Hand back every line from the beginning of the data below through the line containing "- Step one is", word for word and free of pictures.

→ Information shown:
########################################

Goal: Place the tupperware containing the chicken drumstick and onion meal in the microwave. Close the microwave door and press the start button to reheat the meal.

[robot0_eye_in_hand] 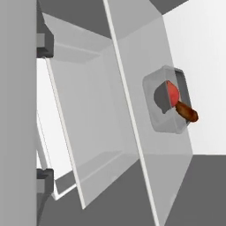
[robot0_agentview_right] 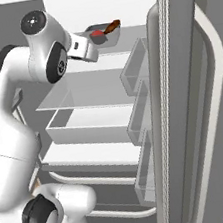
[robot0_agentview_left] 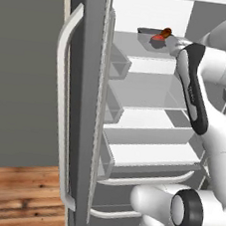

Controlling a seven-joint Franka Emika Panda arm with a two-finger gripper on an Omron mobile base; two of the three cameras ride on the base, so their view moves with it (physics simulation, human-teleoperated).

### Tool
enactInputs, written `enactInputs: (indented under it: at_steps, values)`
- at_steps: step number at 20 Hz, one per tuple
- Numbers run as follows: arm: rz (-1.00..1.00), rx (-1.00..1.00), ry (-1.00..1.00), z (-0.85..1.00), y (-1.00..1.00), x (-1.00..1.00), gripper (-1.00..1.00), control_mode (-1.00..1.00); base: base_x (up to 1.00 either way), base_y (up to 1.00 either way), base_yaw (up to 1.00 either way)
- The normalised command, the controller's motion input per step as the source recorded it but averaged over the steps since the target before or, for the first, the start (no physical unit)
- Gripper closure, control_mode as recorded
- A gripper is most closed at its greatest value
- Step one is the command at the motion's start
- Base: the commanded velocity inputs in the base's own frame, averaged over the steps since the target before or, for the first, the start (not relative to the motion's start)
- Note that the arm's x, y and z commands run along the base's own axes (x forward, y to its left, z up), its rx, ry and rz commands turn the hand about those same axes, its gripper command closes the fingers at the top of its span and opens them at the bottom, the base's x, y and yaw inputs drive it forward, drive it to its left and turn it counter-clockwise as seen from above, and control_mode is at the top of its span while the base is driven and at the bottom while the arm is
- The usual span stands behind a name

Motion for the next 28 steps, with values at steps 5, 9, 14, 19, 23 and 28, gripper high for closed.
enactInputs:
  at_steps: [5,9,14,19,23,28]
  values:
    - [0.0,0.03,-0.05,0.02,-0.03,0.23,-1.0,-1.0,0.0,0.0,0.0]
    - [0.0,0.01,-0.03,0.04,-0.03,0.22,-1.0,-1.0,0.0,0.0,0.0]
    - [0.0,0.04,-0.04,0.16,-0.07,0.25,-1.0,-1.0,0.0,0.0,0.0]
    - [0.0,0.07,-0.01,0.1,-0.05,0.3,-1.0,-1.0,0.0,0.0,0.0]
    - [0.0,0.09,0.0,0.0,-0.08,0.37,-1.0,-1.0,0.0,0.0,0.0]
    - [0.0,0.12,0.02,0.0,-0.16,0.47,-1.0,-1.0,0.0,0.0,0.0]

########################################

→ Output for this exercise:
Goal: Place the tupperware containing the chicken drumstick and onion meal in the microwave. Close the microwave door and press the start button to reheat the meal.

[robot0_eye_in_hand] 
[robot0_agentview_right] 
[robot0_agentview_left] 

Controlling a seven-joint Franka Emika Panda arm with a two-finger gripper on an Omron mobile base; two of the three cameras ride on the base, so their view moves with it (physics simulation, human-teleoperated).

### Tool
enactInputs, written `enactInputs: (indented under it: at_steps, values)`
- at_steps: step number at 20 Hz, one per tuple
- Numbers run as follows: arm: rz (-1.00..1.00), rx (-1.00..1.00), ry (-1.00..1.00), z (-0.85..1.00), y (-1.00..1.00), x (-1.00..1.00), gripper (-1.00..1.00), control_mode (-1.00..1.00); base: base_x (up to 1.00 either way), base_y (up to 1.00 either way), base_yaw (up to 1.00 either way)
- The normalised command, the controller's motion input per step as the source recorded it but averaged over the steps since the target before or, for the first, the start (no physical unit)
- Gripper closure, control_mode as recorded
- A gripper is most closed at its greatest value
- Step one is the command at the motion's start

The answer has been given, and the exercise is done.